I live and fish on the San Juan River in New Mexico.  I get to watch other anglers, sometimes too many other anglers, and examine what they are doing.  Perhaps one of the most remarkable things I witness is how casting has changed.  There are more novice or inexperienced anglers on the river now and they are trying to make the best of the new breed of rods.  For the most part, casting is becoming more of a “lobbing”, open-loop activity with little finesse or accuracy in the presentation.  I understand that and it is possible for these anglers to catch fish if they are dragging nymphs as most do on the river here.  No particular skill or accuracy is required.  While we have some excellent dry fly fishing in the baetis “seasons”, as well as the indomitable midge that hatches every day of the year, we also have some dynamite streamer and micro-jig fishing just about any time you wish to fish them.  And wet flies, a little understood fly of past times, can produce some great catches for those who venture to cast them.  However, for most anglers  these techniques are seemingly beyond them so they tend to take the easiest road to a catch which is to lob nymphs onto the water cast after cast.  Unfortunately they are missing out on some great action! 
       To facilitate this style of fishing, a whole new breed of strike indicator come on the scene.  I am speaking here of the Thingamabobber and its many relatives.  They are just bobbers in the truest sense, made in China, and simply a marketing tool with little thought to their utility.  They are highly visible (unfortunately, to the fish as well), they float high, they are brightly colored, and can be fished pretty much like you might do with a cane pole, and a can of worms.  Lob ‘em out there and watch ‘em float.  If the bobber goes under you set the hook.  That’s how my dad taught me to catch bream.  I can’t fault bobbers if that is your idea of fly fishing, but their utility stops there and you automatically eliminate about 90% of the techniques available with other styles of strike indicators.  Bobbers tend to kink your leader and do not move easily up on down the leader to accommodate different depths of water, and as I said above, the fish easily recognize them and will actually move away from your drift as I have seen them do many times here on heavily fished water.  You have to remove your fly to install them as well. 

        If you want to learn some advanced techniques that will put catchin’ in your favor about any day of the year, keep readin’.  I want to help you become a better angler with a bunch of different strategies in your kit.  Dump the Thingamabobbers in the trash and pick up a pack of TOSI or Jerk! Alert strike indicators and try some new (actually “old”) techniques with different types of flies.  I pioneered many of these techniques with old style strike indicators that pre-dated the bobber craze of today.  These are perfected strategies that will greatly expand your fishing experience.  

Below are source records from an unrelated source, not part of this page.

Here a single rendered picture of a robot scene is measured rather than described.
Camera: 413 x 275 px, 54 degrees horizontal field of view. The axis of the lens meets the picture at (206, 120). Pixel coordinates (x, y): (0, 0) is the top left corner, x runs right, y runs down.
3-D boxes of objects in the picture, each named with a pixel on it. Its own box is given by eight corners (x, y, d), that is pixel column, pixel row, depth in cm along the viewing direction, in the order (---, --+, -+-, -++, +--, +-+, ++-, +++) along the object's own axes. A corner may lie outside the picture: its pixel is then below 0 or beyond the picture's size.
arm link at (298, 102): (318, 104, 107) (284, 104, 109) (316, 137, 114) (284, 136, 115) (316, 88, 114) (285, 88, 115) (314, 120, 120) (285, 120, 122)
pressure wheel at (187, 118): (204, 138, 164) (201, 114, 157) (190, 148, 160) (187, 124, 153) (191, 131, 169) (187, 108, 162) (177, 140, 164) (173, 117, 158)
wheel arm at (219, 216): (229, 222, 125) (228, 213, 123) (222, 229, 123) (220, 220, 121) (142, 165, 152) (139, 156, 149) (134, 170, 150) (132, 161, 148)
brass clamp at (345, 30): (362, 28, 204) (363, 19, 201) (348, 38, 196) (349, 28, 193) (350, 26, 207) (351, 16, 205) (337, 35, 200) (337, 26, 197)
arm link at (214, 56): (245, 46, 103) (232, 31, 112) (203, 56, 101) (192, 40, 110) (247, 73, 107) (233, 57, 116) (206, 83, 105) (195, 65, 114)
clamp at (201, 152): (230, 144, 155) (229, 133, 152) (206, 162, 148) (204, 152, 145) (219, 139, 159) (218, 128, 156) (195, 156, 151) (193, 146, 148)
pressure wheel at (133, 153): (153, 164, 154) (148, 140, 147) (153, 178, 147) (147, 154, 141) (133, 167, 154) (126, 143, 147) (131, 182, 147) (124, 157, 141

Jerk! Alert Strike Indicators


       TOSI and Jerk! Alert Strike Indicators have it all over bobbers!  They are a no-brainer to cast, float high, and are adjustable up and down the leader in an instant without damaging the leader in any way.  They can be re-used over and over and do not require the fly to be removed to install or un-install them.  And most importantly, they lock” to the leader so they stay on, and stay where you put them.  There’s not much more you could ask from a strike indicator.  Well, I guess you could ask them to have a fish locating chip in them.  While we haven’t perfected that quite yet we may eventually get there. 
New TOSI Turn-On Strike Indicator

      What has been done however is to create colors and shapes that don’t cause the fish to spook.  The new TOSI and Jerk! Alerts come in an assortment of colors that are fluorescent and therefore still very visible to the angler, even in low light, but they are subdued in color so that they don’t frighten fish.  Fluorescence means that they capture the ambient light, even low light, and magnify it to be easily seen by the angler.  One of the special colors is Low Light White which will jump off the water at you under any condition, but because it is silhouetted against the bright sky for a fish, it is nearly invisible when seen from beneath the surface of the water.  They are even available in fluorescent, subdued river rock camo colors! 


       Joe Brooks, the father of modern fly fishing, unfortunately never had the opportunity to use one of the new TOSI or Jerk! Alert Strike Indicators with a streamer.  When he wrote his landmark book, Trout Fishing, 44 years ago, strike indicators were, at best, in their infancy and he never mentioned them.  I personally think if Joe were alive today and fishing next to me on the stream, he would likely use strike indicators for some types of fishing.  The question then is, “What kind of strike indicator would Joe Brooks have used, and for what kind of fishing?”  He was a very innovative angler and I think he would have liked the new TOSI and Jerk! Alert Strike Indicators which allow casting with the same ease and precision to which he was accustomed with a streamer.  Several very magical things will happen when you are fishing them with a streamer.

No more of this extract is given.